Segment Start: Given records

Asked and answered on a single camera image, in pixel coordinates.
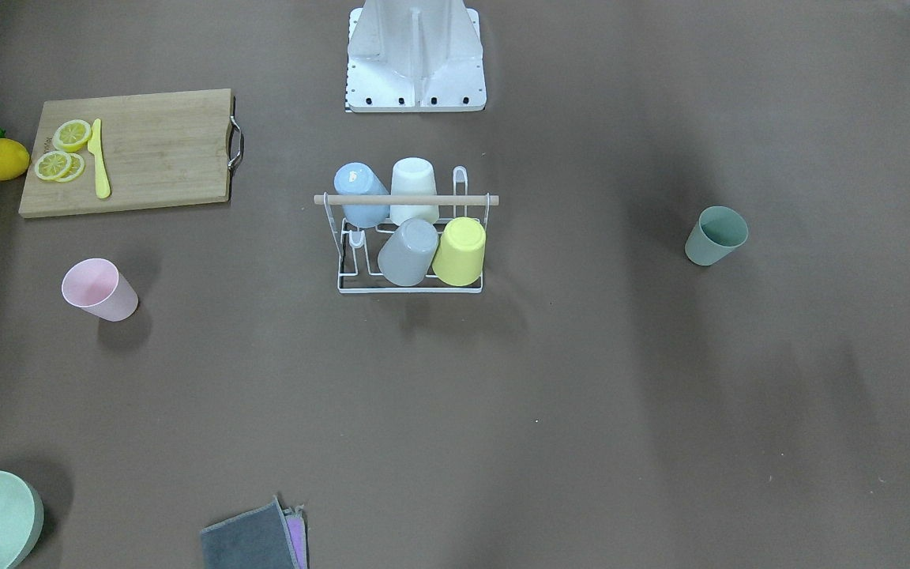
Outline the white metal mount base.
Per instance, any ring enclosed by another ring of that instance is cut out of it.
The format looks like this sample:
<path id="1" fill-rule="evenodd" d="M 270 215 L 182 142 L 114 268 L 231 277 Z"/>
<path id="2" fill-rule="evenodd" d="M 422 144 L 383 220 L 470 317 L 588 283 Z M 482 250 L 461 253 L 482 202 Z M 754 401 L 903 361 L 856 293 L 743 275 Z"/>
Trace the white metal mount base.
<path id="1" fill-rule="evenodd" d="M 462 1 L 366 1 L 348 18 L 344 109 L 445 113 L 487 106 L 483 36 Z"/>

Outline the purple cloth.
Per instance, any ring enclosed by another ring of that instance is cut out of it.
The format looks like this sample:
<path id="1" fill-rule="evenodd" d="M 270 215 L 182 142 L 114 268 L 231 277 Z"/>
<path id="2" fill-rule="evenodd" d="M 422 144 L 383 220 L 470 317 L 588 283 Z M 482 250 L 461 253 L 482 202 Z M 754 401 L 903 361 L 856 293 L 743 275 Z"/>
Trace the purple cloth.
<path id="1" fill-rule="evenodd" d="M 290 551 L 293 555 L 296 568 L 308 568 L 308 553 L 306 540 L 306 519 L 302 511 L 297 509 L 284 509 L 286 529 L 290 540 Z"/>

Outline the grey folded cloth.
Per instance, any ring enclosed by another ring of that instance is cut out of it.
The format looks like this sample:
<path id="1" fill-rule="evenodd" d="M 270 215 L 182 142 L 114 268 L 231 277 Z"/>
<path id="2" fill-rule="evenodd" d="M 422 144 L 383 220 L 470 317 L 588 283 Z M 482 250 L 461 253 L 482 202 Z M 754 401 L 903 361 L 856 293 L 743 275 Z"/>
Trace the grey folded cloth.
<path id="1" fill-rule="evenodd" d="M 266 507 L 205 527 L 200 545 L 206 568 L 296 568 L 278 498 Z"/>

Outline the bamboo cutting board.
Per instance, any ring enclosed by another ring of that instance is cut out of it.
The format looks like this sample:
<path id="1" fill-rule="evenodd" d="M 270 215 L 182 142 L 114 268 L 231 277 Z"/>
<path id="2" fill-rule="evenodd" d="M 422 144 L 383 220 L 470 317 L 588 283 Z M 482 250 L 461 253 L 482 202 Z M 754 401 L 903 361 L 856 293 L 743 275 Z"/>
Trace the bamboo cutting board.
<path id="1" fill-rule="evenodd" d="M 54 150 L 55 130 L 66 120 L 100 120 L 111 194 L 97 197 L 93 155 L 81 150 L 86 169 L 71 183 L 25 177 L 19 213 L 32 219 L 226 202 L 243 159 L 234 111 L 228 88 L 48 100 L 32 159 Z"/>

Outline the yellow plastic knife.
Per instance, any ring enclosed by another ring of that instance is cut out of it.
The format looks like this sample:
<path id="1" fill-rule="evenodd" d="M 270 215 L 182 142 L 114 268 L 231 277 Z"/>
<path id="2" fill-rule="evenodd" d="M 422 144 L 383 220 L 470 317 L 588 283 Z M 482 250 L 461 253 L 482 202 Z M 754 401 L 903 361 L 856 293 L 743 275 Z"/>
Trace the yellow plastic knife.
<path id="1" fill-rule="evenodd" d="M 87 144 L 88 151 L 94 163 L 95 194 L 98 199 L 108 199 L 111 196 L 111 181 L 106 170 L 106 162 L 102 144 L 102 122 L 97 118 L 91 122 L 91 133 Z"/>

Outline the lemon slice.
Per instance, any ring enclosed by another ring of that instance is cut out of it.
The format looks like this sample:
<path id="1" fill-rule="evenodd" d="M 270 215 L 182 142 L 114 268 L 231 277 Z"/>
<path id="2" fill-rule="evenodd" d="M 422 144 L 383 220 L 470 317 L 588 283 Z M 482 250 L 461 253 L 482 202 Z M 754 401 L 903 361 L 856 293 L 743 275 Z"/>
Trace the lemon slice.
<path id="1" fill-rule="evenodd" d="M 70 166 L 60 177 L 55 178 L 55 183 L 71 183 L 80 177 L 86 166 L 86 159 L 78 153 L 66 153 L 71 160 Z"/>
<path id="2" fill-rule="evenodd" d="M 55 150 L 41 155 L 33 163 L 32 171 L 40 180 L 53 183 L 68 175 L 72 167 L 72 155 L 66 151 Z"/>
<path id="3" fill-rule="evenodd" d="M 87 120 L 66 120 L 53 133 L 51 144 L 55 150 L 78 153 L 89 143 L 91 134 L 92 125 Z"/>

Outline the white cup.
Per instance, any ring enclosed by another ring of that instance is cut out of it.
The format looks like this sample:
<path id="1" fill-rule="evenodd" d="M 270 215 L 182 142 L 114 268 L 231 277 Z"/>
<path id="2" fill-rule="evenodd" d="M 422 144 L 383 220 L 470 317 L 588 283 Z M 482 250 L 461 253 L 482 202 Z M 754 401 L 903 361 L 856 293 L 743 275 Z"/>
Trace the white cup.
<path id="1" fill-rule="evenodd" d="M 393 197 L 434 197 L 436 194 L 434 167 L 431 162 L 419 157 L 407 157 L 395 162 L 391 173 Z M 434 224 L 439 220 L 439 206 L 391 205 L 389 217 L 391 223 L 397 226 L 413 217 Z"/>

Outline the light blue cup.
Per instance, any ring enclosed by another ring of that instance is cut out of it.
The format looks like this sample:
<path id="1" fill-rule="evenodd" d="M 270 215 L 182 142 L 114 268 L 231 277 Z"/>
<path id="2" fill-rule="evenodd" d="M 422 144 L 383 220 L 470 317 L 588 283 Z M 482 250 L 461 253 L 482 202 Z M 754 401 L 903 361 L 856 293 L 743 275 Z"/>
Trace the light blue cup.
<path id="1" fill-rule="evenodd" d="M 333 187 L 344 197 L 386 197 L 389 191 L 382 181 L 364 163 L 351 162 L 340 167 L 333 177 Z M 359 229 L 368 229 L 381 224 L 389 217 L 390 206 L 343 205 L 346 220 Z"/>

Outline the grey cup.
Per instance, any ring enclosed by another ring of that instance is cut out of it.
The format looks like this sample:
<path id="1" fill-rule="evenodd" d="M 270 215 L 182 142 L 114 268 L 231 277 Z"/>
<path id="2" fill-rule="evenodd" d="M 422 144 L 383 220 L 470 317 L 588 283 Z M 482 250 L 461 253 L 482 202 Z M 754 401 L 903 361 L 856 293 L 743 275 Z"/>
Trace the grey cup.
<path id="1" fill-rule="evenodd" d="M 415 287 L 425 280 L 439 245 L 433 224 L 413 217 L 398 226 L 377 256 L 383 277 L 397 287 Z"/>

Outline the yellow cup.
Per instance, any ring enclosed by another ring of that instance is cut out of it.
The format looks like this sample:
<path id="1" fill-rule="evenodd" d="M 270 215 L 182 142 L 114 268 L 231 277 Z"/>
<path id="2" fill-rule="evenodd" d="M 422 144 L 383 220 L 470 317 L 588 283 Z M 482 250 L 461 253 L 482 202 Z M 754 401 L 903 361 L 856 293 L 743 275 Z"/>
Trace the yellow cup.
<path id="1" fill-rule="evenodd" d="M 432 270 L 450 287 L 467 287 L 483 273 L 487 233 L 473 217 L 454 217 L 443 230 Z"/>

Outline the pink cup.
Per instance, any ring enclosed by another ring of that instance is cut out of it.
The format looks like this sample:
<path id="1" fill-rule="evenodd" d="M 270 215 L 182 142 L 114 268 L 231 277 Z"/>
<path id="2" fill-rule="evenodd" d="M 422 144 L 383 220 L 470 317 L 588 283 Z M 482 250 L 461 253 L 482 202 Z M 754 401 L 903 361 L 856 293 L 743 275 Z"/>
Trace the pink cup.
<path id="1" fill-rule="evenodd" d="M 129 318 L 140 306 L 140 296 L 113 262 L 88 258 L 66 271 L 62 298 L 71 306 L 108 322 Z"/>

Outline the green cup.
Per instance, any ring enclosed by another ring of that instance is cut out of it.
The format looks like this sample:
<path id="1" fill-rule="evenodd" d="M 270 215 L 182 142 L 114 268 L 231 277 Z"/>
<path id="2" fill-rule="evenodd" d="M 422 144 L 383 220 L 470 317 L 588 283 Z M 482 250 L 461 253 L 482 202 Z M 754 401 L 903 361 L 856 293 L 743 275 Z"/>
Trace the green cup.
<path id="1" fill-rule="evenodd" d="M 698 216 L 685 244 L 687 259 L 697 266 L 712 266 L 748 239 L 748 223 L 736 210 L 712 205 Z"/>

Segment End: Given records
Segment Start: Given records

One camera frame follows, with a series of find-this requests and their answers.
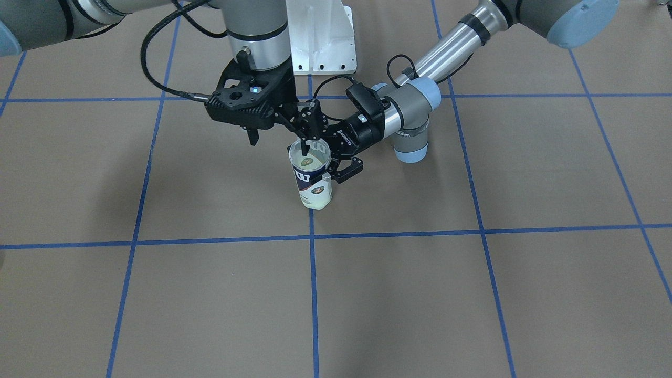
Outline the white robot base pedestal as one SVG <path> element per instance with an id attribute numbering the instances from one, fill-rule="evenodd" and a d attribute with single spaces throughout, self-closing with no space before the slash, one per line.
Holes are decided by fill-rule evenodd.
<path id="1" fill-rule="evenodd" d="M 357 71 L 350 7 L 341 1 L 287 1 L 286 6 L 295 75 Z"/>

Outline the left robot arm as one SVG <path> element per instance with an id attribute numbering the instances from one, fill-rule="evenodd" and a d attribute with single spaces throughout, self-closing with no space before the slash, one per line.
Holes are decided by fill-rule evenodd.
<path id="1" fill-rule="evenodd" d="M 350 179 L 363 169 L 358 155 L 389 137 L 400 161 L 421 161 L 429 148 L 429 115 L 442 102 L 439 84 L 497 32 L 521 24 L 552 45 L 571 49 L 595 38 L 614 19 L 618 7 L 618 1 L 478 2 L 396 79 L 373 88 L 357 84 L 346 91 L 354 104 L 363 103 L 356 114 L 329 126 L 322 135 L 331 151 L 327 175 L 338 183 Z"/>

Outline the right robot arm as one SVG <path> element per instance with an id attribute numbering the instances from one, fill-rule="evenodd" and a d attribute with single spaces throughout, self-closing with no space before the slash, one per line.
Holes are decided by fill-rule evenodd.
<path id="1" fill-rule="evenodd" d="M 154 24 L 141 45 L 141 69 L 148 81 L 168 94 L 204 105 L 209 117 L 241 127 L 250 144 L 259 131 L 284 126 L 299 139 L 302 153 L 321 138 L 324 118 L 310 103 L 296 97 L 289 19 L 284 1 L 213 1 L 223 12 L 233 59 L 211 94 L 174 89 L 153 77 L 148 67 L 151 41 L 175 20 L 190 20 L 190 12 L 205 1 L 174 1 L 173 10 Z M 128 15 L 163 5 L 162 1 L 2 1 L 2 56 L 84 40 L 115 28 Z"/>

Segment End: Given records
Segment Start: Given records

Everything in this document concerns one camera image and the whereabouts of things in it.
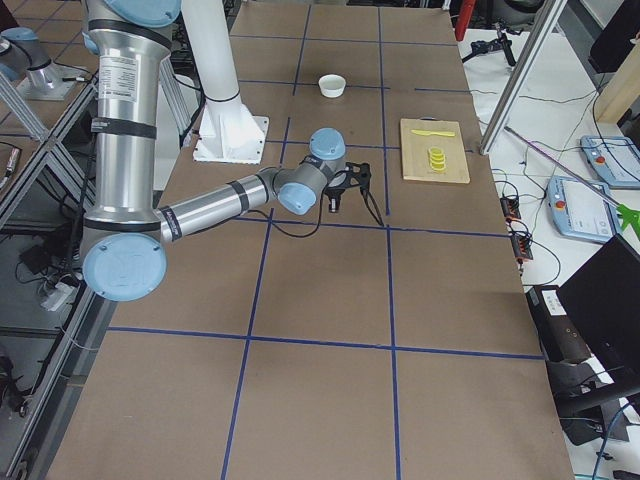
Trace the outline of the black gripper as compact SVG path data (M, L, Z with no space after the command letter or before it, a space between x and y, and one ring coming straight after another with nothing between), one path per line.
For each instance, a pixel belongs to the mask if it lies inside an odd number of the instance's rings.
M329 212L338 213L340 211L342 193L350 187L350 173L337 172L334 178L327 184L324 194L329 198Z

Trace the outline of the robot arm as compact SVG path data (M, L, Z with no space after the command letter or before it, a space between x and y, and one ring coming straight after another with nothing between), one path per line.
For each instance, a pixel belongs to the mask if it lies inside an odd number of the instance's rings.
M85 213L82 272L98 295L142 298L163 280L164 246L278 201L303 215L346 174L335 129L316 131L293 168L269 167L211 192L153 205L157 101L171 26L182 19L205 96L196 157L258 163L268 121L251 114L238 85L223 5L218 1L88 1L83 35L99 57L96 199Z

Segment End: Given records

What to produce: Search the entries above for the string "straight", and report each line where it occurs.

Answer:
Trace the outline of the black gripper as compact SVG path data (M, L, Z with no space after the command letter or before it, a space between x and y, and one ring coming straight after another with nothing between), one path per line.
Trace the outline of the robot arm as compact SVG path data (M, L, Z with no space after the command letter or before it, a space between x and y, and one ring coming straight after another with nothing between), one path per line.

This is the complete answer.